### Required work:
Copy out all of the entries below without any change.

(Data extracted from a collection)
· · · ·

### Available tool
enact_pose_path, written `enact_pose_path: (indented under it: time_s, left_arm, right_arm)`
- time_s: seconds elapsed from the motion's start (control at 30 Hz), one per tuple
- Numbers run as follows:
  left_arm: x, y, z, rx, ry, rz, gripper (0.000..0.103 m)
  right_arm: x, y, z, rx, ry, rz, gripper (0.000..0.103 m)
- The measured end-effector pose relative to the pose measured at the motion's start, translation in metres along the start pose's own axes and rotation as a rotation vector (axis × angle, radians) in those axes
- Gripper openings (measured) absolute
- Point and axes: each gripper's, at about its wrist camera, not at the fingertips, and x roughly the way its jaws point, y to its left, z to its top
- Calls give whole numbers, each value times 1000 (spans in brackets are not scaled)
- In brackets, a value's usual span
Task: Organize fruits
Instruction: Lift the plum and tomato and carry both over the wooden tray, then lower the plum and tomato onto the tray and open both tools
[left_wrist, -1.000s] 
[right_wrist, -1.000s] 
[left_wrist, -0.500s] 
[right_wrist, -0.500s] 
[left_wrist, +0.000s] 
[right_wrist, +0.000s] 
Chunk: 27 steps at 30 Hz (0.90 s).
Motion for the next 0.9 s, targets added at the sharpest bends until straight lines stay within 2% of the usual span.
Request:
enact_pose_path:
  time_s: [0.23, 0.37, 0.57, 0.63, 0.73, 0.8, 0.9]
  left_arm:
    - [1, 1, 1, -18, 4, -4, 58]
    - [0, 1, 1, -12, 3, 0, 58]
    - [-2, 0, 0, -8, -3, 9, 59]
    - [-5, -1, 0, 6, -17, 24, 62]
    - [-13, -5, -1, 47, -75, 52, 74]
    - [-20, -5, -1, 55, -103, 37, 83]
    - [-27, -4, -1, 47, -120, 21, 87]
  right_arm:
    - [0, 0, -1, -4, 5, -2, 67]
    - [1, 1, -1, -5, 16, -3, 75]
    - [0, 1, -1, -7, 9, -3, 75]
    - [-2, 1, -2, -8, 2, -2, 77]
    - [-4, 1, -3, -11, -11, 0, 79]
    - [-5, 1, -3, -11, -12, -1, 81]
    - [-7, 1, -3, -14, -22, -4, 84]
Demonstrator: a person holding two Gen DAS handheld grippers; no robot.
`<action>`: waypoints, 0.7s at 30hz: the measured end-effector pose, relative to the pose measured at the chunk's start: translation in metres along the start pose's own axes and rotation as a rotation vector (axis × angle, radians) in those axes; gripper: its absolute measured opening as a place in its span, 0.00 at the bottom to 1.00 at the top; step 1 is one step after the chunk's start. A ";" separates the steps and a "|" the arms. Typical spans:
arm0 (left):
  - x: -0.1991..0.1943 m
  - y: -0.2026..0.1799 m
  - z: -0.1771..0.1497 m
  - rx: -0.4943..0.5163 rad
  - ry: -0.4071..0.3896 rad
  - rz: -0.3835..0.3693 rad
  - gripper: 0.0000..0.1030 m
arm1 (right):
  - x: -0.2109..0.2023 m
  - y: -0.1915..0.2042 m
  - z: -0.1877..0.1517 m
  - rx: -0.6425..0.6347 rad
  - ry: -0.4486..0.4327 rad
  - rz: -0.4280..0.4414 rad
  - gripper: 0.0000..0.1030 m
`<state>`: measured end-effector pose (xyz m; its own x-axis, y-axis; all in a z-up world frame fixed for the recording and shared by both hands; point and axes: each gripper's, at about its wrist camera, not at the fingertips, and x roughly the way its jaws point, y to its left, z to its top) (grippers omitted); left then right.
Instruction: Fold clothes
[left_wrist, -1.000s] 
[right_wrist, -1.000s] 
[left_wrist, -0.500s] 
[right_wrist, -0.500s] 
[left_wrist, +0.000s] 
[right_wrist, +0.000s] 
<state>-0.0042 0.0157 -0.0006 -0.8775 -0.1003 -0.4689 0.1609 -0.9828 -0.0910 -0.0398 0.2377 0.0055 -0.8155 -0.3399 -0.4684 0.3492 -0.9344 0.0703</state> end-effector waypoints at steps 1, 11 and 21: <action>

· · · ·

### Exercise result:
### Available tool
enact_pose_path, written `enact_pose_path: (indented under it: time_s, left_arm, right_arm)`
- time_s: seconds elapsed from the motion's start (control at 30 Hz), one per tuple
- Numbers run as follows:
  left_arm: x, y, z, rx, ry, rz, gripper (0.000..0.103 m)
  right_arm: x, y, z, rx, ry, rz, gripper (0.000..0.103 m)
- The measured end-effector pose relative to the pose measured at the motion's start, translation in metres along the start pose's own axes and rotation as a rotation vector (axis × angle, radians) in those axes
- Gripper openings (measured) absolute
- Point and axes: each gripper's, at about its wrist camera, not at the fingertips, and x roughly the way its jaws point, y to its left, z to its top
- Calls give whole numbers, each value times 1000 (spans in brackets are not scaled)
- In brackets, a value's usual span
Task: Organize fruits
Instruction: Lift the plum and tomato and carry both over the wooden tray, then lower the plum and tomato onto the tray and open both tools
[left_wrist, -1.000s] 
[right_wrist, -1.000s] 
[left_wrist, -0.500s] 
[right_wrist, -0.500s] 
[left_wrist, +0.000s] 
[right_wrist, +0.000s] 
Chunk: 27 steps at 30 Hz (0.90 s).
Motion for the next 0.9 s, targets added at the sharpest bends until straight lines stay within 2% of the usual span.
Request:
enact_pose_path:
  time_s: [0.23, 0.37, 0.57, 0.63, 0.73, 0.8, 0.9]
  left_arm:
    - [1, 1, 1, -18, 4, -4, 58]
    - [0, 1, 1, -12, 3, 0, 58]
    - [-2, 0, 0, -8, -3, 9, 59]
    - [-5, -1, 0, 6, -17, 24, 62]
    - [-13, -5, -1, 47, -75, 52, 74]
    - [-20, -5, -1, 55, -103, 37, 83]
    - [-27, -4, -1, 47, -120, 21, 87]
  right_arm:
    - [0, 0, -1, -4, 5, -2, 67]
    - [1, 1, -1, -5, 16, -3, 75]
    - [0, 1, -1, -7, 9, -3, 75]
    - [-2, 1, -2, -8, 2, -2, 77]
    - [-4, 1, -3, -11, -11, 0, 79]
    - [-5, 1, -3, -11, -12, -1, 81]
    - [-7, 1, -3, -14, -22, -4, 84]
Demonstrator: a person holding two Gen DAS handheld grippers; no robot.
`<action>`: waypoints, 0.7s at 30hz: the measured end-effector pose, relative to the pose measured at the chunk's start: translation in metres along the start pose's own axes and rotation as a rotation vector (axis × angle, radians) in those axes; gripper: its absolute measured opening as a place in its span, 0.00 at the bottom to 1.00 at the top; step 1 is one step after the chunk's start. A ";" separates the steps and a "|" the arms. Typical spans:
arm0 (left):
  - x: -0.1991..0.1943 m
  - y: -0.2026..0.1799 m
  - z: -0.1771..0.1497 m
  - rx: -0.4943..0.5163 rad
  - ry: -0.4071..0.3896 rad
  - rz: -0.3835..0.3693 rad
  - gripper: 0.0000..0.1030 m
arm1 (right):
  - x: -0.2109..0.2023 m
  - y: -0.1915..0.2042 m
  - z: -0.1877..0.1517 m
  - rx: -0.6425..0.6347 rad
  - ry: -0.4486..0.4327 rad
  - rz: -0.4280..0.4414 rad
  - gripper: 0.0000..0.1030 m
`<state>`: measured end-effector pose (xyz m; its own x-axis, y-axis; all in a z-up world frame fixed for the recording and shared by both hands; point and axes: each gripper's, at about its wrist camera, not at the fingertips, and x roughly the way its jaws point, y to its left, z to its top) (grippers omitted); left then right.
Instruction: Fold clothes
[left_wrist, -1.000s] 
[right_wrist, -1.000s] 
[left_wrist, -0.500s] 
[right_wrist, -0.500s] 
[left_wrist, +0.000s] 
[right_wrist, +0.000s] 
<state>-0.0042 0.0157 -0.0006 -0.8775 -0.1003 -0.4689 0.1609 -0.9828 -0.0910 -0.0398 0.2377 0.0055 -0.8155 -0.3399 -0.4684 0.3492 -0.9344 0.0703</state> end-effector waypoints at steps 1, 11 and 21: <action>

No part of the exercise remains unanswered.